I was just wondering if you could touch on Europe.
How are trends holding up there?
- CEO
So, we've had great growth across all geographies, including Europe, no big issues.
- Analyst
And, I might have missed it, did you give a growth number for Europe?
- CFO
Hello, Bill, it's Chris.
No, we've not broken that out.
We don't break out growth by geography.
What I will tell you is, if you look across all three businesses, our events are doing great in Europe.
Consulting is actually particularly strong in Europe and we've got great backlog growth there.
And, when you look at research and the CV growth year over year it is extremely balanced including across the various parts of the world and Europe being -- continuing to grow double digit as well.
So, we've seen great growth in all three of our segments in Europe.
- Analyst
Great, thank you.
Operator
Robert Riggs, William Blair.
- Analyst
Good morning, thanks for taking my question.
Gene, you mentioned recently attending an event with some of your top sales people.
What were some of the common themes or maybe requests from them in terms of additional tools, resources that would maybe help them be more productive?
- CEO
That's a great question, Robert.
So, yes, I was at an event with actually several hundred of our top salespeople.
So it was a great opportunity to kind of network and understand their perspective on how we're doing.
And they had an incredible level of enthusiasm, as you can imagine, because with the unlimited market opportunity that we have and the great market position we have.
So it's always interesting to go talk to them.
We have a strategy of continuing to add tools to our sales force over time, as you pointed out, to help improve the productivity of our salespeople over time.
We solicit their input all the time as a part of developing that.
And so, as you point out, they always have some ideas about how we can improve those tools and we -- not just for this particular forum, but we do it on a systematic basis as well.

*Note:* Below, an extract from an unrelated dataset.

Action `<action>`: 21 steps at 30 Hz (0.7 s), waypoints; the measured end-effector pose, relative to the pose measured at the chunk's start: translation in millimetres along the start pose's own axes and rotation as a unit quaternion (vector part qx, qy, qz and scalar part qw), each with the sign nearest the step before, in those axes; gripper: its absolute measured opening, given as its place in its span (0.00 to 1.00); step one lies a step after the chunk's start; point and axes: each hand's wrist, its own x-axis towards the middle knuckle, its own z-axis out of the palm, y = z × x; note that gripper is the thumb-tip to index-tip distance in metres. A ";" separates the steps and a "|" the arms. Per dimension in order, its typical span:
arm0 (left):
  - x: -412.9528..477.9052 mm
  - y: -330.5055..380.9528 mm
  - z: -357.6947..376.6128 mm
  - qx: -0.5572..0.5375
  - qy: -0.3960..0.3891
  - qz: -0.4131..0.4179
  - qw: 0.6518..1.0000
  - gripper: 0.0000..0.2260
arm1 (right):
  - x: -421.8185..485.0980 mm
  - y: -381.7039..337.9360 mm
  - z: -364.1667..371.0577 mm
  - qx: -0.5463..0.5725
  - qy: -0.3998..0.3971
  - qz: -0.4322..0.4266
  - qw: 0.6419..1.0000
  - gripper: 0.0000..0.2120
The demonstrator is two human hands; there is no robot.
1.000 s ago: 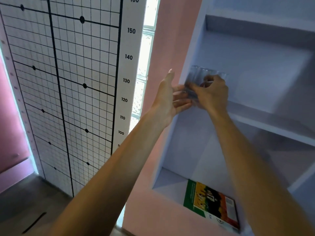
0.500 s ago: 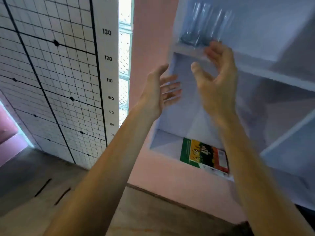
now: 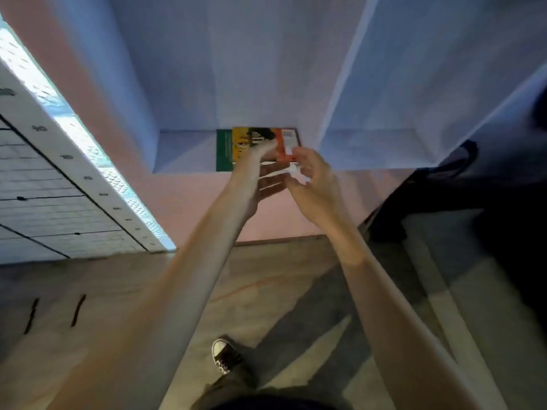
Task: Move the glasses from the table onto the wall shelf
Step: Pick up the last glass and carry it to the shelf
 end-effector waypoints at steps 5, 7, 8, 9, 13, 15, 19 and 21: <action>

But -- they had great tools as it is.
It's those things that kind of add another 5% in terms of the tool capabilities as opposed to there's a big gaping hole somewhere, or something like that.
But, and again, we get input there but we do it, actually, in a more systematic fashion with focus groups and work analysis and stuff like that as well.
But they have a great set of tools.
- Analyst
Great.
And then consulting was strong in the quarter.
Was there a particular bucket of work that exceeded expectations?
And then, maybe if you could just give us an update on the managing partner strategy, how that's progressing in terms of availability of people bringing people on there.
- CEO
It's a great question.
So, our consulting business, we worked hard over the last couple of years to really get the right strategy in place.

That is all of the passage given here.